_Requirement_. Copy the following data exactly and drop the pictures.

_Data provided_.
__________

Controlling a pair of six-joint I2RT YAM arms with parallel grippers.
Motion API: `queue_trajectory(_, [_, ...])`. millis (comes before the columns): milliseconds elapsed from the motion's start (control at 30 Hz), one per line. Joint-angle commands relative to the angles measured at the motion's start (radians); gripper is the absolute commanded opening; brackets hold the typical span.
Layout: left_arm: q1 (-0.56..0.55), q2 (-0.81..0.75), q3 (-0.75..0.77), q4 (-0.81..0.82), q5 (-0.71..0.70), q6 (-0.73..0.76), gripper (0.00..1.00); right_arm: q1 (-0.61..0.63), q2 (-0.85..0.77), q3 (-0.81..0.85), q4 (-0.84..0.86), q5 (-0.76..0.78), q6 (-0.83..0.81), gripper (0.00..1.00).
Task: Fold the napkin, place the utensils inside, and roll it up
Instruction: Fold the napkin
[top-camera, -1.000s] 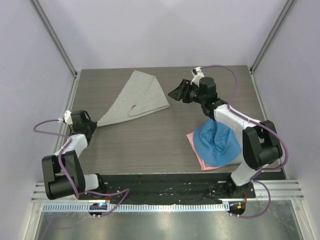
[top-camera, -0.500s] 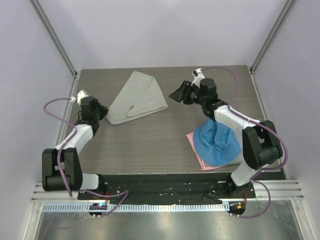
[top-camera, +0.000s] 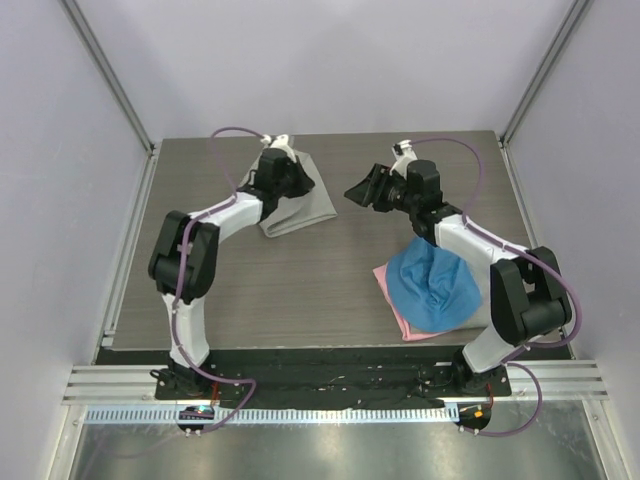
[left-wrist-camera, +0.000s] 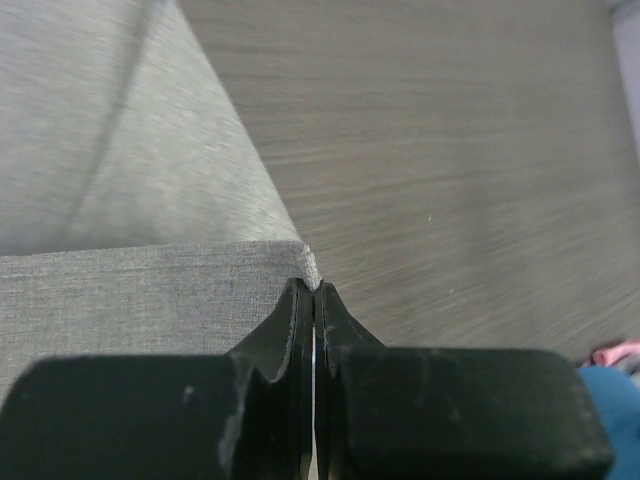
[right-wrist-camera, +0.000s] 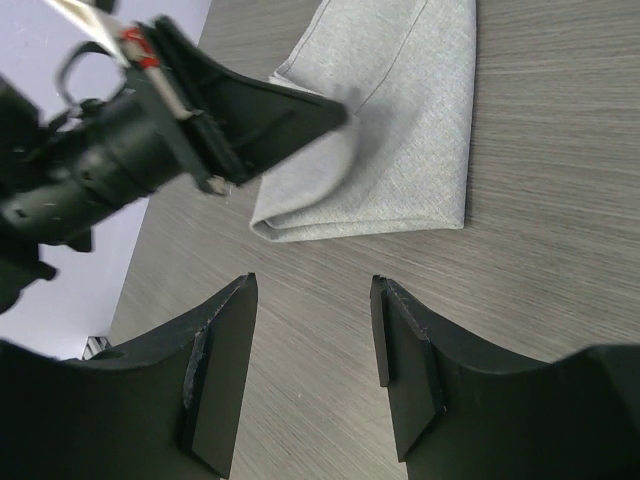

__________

_Solution for this task_.
Controlling a pair of six-joint I2RT YAM arms with parallel grippers.
Motion API: `queue_trajectory(_, [_, ...])`. millis (comes before the columns): milliseconds elapsed from the motion's start (control at 30 Hz), one per line. Joint-angle commands relative to the angles measured at the motion's start (radians); gripper is the absolute commanded opening; brackets hold the typical span.
Layout: left_arm: q1 (-0.56..0.55), q2 (-0.81..0.75), q3 (-0.75..0.77), q4 (-0.81..0.82), q5 (-0.71..0.70), q6 (-0.73..0.76), gripper (0.00..1.00); right_arm: q1 (-0.61..0.63), q2 (-0.85..0.77), q3 (-0.81..0.85), q4 (-0.84..0.86), q5 (-0.76..0.78), q6 (-0.83..0.81), gripper (0.00..1.00).
Task: Fold the napkin, place the utensils inside, and roll it up
Instruction: Fold the napkin
[top-camera, -1.000s] 
[top-camera, -0.500s] 
[top-camera, +0.000s] 
[left-wrist-camera, +0.000s] 
[right-wrist-camera, +0.000s] 

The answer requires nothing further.